Transcribe precisely those lines of the listing that fall between the line containing "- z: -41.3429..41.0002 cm" and the last line, inclusive of both.

*** Data shown ***

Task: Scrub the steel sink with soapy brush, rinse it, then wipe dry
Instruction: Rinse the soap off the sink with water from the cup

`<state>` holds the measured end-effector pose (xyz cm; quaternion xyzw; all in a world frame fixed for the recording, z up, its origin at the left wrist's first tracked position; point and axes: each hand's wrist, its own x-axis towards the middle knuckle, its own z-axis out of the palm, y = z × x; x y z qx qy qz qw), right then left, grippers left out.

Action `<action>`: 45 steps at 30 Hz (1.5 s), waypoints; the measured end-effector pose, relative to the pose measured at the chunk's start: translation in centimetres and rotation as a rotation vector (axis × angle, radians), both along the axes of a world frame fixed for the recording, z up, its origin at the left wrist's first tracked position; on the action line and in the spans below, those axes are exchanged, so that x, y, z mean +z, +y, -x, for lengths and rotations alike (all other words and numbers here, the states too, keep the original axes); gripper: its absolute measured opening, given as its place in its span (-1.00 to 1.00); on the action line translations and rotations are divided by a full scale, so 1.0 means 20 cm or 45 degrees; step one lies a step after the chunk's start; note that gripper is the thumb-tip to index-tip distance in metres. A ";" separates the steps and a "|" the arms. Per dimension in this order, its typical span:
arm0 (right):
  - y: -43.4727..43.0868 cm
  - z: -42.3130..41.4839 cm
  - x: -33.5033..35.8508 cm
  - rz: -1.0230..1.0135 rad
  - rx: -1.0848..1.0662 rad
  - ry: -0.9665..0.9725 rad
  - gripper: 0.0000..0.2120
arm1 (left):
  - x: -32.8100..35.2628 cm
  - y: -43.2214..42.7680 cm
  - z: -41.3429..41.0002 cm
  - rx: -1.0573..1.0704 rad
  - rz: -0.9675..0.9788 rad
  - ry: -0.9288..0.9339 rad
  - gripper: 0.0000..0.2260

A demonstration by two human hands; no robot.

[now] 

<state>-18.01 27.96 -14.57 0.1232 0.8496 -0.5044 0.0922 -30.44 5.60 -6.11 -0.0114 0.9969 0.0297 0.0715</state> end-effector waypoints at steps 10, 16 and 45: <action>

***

■ Exercise answer
  - z: -41.3429..41.0002 cm
  - rx: -1.0573..1.0704 rad
  - rz: -0.9675..0.9788 rad
  - ry: -0.9288..0.9339 rad
  - gripper: 0.0000..0.2260

A demonstration by two human hands; no robot.

[now] 

<state>-18.01 27.96 -14.57 0.1232 0.8496 -0.5044 0.0922 -30.44 5.60 -6.11 -0.0114 0.9969 0.0297 0.0715</state> end-effector waypoints at steps 10, 16 and 45: <action>

The output is complete as it stands.